An open-source version of Nano Banana, but even stronger

Actions speak louder than words. Let's directly conduct some actual tests.

First, let's try a classic one: input a product and then let a character "endorse" it.

Prompt:

The character from the first image is holding the item from the second picture.

The details of the expression, hair, fingers, and the texture of the clothes are just perfect, aren't they?

Moreover, the product itself is well integrated.

Next, let's try the effect in the real world - let the model replace the man in Image 1 with the woman in Image 2.

The result is out!

As we can see, in the generated picture, the mountains in the background and the cyber-style lighting effects are almost perfectly inherited, and the text in front of the character is not affected at all.

In terms of the character, the clothes and hairstyle are basically the same as those in Image 2, and the facial lighting imitates the effect in Image 1.

It's really amazing.

Speaking of lighting rendering, let's increase the difficulty and let the model transfer the red - blue style in Image 2 to Image 1.

Prompt:

Make the first image has the same light condition as the second image.

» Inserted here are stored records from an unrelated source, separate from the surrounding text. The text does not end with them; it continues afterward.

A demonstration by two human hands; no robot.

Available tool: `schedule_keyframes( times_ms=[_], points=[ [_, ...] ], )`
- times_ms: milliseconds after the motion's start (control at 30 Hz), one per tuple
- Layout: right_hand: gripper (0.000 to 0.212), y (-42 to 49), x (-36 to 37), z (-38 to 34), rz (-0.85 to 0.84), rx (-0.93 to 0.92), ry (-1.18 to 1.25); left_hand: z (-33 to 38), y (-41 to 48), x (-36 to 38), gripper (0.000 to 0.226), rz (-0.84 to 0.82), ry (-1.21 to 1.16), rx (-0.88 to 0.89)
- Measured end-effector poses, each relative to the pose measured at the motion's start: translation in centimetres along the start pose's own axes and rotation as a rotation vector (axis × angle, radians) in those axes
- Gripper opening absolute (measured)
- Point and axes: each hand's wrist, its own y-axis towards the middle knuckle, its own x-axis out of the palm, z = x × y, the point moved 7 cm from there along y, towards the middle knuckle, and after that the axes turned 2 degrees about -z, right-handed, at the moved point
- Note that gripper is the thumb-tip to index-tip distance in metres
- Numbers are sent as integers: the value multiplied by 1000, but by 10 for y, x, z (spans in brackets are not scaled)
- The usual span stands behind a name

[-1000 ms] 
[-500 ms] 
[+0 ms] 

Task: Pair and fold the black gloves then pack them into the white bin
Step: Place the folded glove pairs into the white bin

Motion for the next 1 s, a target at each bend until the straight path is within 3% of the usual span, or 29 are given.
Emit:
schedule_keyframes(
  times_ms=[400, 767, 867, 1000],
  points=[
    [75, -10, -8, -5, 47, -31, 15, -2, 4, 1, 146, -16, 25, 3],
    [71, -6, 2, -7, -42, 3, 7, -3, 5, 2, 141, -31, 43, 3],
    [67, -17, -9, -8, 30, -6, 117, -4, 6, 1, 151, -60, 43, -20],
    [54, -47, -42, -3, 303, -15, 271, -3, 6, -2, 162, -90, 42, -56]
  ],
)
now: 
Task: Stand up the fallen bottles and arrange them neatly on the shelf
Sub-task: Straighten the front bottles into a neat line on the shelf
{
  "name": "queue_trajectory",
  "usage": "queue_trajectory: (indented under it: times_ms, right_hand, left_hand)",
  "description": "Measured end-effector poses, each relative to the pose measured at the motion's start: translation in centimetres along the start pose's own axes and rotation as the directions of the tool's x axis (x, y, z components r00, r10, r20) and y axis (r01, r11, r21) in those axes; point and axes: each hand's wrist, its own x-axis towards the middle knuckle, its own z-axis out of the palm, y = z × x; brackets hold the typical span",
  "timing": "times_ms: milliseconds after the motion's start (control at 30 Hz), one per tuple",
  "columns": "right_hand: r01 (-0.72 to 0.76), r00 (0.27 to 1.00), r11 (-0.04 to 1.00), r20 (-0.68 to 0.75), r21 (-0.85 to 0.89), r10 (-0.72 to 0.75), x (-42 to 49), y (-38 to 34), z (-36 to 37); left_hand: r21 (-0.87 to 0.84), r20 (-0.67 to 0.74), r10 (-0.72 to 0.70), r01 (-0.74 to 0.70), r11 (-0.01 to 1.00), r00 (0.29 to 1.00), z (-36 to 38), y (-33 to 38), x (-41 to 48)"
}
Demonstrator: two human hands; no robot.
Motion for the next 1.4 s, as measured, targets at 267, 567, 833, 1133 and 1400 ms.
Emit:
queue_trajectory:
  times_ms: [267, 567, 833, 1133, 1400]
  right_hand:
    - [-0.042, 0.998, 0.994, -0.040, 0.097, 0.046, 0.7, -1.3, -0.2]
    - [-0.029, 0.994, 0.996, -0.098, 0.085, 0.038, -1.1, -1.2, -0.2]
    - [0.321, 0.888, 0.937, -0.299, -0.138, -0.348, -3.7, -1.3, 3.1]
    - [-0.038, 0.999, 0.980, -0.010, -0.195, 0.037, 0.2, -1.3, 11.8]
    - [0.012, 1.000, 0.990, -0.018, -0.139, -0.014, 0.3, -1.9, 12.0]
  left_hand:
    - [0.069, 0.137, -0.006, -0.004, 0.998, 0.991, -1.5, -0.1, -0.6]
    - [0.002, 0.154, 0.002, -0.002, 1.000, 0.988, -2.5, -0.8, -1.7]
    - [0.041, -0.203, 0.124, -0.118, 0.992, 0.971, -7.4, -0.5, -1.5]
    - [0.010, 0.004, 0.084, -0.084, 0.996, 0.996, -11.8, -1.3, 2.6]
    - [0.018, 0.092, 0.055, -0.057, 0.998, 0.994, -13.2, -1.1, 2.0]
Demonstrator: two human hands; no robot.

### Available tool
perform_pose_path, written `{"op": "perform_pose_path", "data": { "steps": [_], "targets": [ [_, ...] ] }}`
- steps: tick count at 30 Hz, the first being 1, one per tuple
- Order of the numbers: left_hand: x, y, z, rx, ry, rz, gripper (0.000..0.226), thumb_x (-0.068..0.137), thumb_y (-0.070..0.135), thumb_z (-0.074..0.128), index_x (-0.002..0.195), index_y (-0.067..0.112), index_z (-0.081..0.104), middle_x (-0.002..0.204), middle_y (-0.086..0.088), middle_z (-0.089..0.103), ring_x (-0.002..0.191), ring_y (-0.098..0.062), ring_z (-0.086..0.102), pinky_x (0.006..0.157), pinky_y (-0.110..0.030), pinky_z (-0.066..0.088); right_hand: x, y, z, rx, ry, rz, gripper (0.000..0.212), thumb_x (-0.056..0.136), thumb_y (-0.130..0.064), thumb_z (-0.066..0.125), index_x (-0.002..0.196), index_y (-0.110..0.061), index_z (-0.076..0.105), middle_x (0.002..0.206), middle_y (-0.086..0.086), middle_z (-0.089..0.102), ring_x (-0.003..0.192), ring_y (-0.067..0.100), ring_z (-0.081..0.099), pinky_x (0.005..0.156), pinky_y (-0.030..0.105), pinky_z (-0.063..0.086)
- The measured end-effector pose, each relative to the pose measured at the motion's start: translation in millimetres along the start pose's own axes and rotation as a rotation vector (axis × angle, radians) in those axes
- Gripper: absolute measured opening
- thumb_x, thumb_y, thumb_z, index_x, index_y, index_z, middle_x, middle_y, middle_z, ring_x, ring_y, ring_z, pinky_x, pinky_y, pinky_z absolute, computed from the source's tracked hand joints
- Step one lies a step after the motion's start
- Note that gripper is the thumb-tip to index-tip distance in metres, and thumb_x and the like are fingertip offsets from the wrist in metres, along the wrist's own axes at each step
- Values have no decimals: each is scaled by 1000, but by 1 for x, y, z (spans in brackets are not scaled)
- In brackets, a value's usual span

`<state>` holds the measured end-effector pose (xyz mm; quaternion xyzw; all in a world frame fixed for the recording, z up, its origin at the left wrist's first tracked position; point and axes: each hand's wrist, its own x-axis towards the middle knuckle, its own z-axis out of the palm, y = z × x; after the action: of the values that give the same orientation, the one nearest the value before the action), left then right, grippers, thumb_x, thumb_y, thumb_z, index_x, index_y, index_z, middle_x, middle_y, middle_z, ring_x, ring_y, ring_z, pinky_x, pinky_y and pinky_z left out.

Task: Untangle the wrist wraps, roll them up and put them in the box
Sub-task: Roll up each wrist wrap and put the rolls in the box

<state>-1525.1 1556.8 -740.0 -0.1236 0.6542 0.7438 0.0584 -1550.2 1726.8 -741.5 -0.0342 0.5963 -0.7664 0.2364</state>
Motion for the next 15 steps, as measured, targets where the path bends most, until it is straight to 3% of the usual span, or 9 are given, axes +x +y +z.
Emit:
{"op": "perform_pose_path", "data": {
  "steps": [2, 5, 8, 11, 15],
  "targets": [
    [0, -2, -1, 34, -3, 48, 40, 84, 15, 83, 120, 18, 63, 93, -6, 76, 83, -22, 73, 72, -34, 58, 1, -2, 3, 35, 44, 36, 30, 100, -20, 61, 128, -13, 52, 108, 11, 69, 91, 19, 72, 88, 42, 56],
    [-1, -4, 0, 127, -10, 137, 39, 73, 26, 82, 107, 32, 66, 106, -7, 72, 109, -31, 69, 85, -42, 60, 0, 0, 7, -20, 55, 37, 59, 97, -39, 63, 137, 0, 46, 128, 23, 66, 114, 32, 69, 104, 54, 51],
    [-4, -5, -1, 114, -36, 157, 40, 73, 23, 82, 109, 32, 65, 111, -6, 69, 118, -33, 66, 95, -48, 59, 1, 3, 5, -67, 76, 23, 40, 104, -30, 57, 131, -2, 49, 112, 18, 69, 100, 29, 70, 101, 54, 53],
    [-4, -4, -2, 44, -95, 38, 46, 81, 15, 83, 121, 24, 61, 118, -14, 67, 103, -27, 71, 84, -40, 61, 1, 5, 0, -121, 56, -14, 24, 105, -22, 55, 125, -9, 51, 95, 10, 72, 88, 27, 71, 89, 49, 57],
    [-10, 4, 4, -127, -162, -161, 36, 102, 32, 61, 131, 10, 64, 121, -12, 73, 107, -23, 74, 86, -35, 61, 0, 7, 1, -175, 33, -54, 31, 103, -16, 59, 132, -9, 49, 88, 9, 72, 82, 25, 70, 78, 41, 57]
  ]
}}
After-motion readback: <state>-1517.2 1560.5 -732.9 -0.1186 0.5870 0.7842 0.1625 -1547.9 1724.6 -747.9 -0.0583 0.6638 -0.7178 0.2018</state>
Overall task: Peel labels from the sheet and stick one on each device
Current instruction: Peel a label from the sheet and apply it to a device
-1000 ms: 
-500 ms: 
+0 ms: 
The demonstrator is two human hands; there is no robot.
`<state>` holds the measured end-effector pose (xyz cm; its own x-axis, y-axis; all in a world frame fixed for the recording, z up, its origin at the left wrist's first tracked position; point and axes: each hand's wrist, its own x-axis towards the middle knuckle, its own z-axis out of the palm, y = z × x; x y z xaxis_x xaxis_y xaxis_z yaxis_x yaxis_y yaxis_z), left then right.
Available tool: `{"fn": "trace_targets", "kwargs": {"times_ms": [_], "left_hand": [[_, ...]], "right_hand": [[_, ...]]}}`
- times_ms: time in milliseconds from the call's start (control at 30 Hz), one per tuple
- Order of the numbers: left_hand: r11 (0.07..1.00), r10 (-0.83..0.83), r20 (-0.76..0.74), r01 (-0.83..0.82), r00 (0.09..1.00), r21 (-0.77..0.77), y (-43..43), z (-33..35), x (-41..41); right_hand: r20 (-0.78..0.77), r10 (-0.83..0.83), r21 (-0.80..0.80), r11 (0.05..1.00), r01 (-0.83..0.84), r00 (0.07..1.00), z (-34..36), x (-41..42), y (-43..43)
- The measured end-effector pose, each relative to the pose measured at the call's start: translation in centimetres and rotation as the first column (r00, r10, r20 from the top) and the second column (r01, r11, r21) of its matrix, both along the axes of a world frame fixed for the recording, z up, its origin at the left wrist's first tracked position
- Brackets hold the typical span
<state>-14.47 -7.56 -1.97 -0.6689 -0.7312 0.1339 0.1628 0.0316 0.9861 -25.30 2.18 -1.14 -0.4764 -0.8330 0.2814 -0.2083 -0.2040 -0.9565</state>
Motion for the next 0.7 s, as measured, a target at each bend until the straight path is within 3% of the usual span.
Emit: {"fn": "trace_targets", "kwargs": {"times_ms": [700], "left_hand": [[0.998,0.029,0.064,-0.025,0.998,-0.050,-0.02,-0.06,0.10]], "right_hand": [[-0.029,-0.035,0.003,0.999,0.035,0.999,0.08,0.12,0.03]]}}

Unexpectedly, DreamOmni2 not only retains the original grille - like lighting in Image 1 but also shows a very strong red - blue contrast after the fusion.

In contrast, GPT-4o (left in the following picture) only transfers the color tone, and the lighting and shadow effects are not retained. Nano Banana (right in the following picture) only changes the color slightly.

Style transfer is also a breeze for it.

Prompt:

Replace the first image have the same image style as the second image.

The pixel - style chicken - done.

The anime - style girl - done. (So beautiful)

Patterns and text are also no problem.

Prompt:

On the cup, "Story" is displayed in the same font style as the reference image.

Moreover, DreamOmni2 is also very good at imitating actions.

Prompt:

Make the person from the first image has the same pose as person from the second image.

In the result generated by DreamOmni2, the actions of the arms and legs are almost perfectly replicated from Image 2.

However, unfortunately, the direction of the character and the details of the hands are slightly different.

However, compared with the open - source model FLUX Kontext, which has big problems in semantic understanding, DreamOmni2 is much stronger.

As shown in the following picture, obviously, Kontext completely fails to understand what "the first image", "the second image" are, and the need to adjust the pose. So it simply copies Image 2.

Among the closed - source models, GPT-4o (left in the following picture) imitates the action quite well, but the facial consistency is not good.

And Nano Banana (right in the following picture) is a bit abstract, creating a "Three - Body person": )

In addition to body actions, DreamOmni2 is also very accurate and stable in editing facial micro - expressions and hairstyles.

Prompt:

Make the person in the first image have the same expression as the person in the second image.

The size of the open mouth and the slits of the squinted eyes are almost exactly the same. It can be said to be very bright.

It would be very difficult to describe such an effect in words.